The cluster of parables of growth in Mark 4 offers powerful images that put the focus on either the Sower, the seed or the soil (one parable does involve light but is closely connected to the others, especially the long parable of the sower).
The constant to these parables is the seed. The seed is the enduring Word of God that never returns void (Isaiah 55:10-11) and always grows. Nothing can stop the Word of God and the growth of the kingdom of God (the last parable of the sequence, the “mustard seed” serves as the exclamation point to the idea).
There is a variable, however, and it is the type of soils into which the seed grows (or not grow). There is a soil, if you can call what falls along the path soil, that produces nothing (due to Satan’s activity). There is a soil that allows plants to grow quickly but they also disappear just as quickly (like seasonal flowers). You might call it the “entertainment” dimension of the Good News of Jesus: Great stuff with initial interest, but once things get hard and the novelty wears off, people move on to the next thing. There are other soils that cause the plants to die a slow and painful death, choked by “thorns.” People who know God and the Word, but through attrition and “the desire for other things” and the busyness of our age, they lose focus and cease to bear fruit (could it be a commentary on the curse of our ever-increasingly busy lives?-hey, wait a minute, I thought the digital age was suppose to give me more time, rather than less time!)
As the commentator R.T. France observes, these variables explain why, in spite of the unstoppable nature of God’s Word and the inexorable growth of the Kingdom of God, not every one will respond to the call. However, and this is truly good news for all of us, there is type of soil that “hears” and “receives” the Word (like a big “welcome sign” at the entrance of a hospitable home). Jesus is calling you and me to respond and put that big sign up that says: ‘Word of God, Jesus (John 1:1), I welcome you into my heart. I will receive you so that you might grow and flourish and that I might bear lots of fruit.’ This is powerful and life changing!

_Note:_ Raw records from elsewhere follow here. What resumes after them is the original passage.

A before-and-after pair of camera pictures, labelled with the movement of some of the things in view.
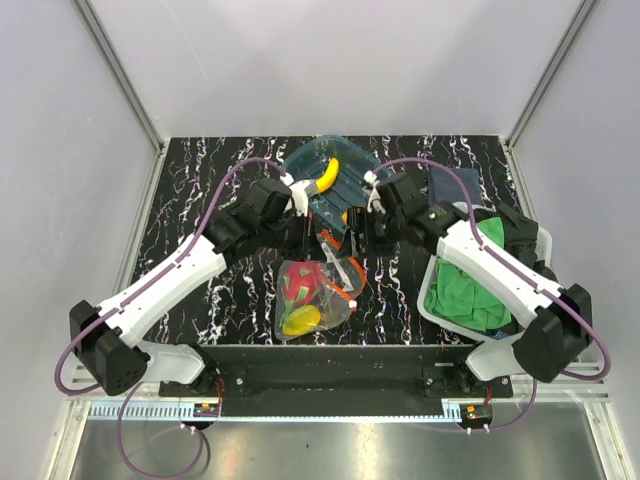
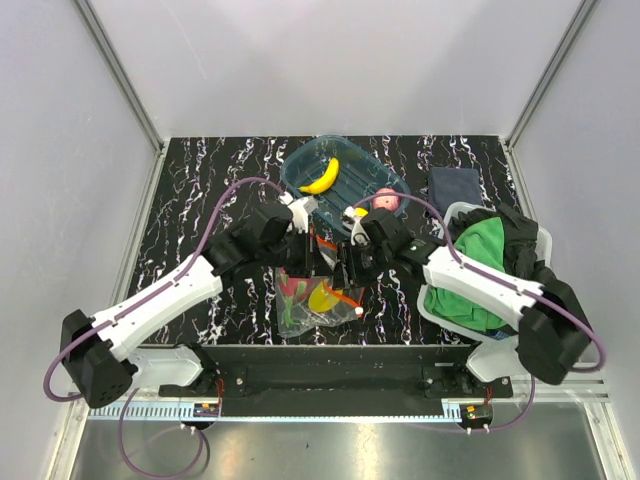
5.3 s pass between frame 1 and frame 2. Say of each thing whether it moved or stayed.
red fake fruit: moved
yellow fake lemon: moved
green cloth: stayed
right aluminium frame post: stayed
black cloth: stayed
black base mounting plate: stayed
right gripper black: moved
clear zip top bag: stayed
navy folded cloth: stayed

The shorter version of the parable of the sower pulls its weight too. Here the sower represents all those who are following Jesus and spreading the seed. The key to the parable is that the seed grows and comes to a place of being harvested through a process that the sower does not control: “He/she knows not how.” Our responsibility comes in the actual sowing of the Word to those around us (‘gospeling’ has now become a action verb!). The growing is not our concern (‘He knows not how”); but the seed grows “by itself” (the root word is ‘automatic’ as in an automatically activated process, see Acts 12:10 which uses the same word). Our job comes at harvest time, when “immediately” (Mark’s trademark word!) the sower knows it’s time to reap from the sowing. Of course the sowing is also a tough job (see Ps 126) and the temptation to quit because of rejection or lack of results (remember the types of soils!). But the Lord is telling us: keep gospeling, and leave the process up to me; only be ready when the harvest comes.
There is a great promise of harvest for metro-west. Our job at TCC (all of us) is to keep gospeling those around us and watch these seeds grow, even as we really “don’t know how.” Paul nails it when he says, “God gives the growth” to his own ministry in tough, post-everything, pluralistic Corinth! (1 Cor 3)
Thoughts for the week:
May you be encouraged to keep seeding the ground around you (your loved ones, your neighbors, your co-workers, all those God puts on your path), knowing that God is at work in ways you do not know!
In case you worry about the kind of soil you are, allow the Word to find a welcome host in the soil of your heart. Here also, God will cause the Word to flourish as long we remain open and receptive to Him!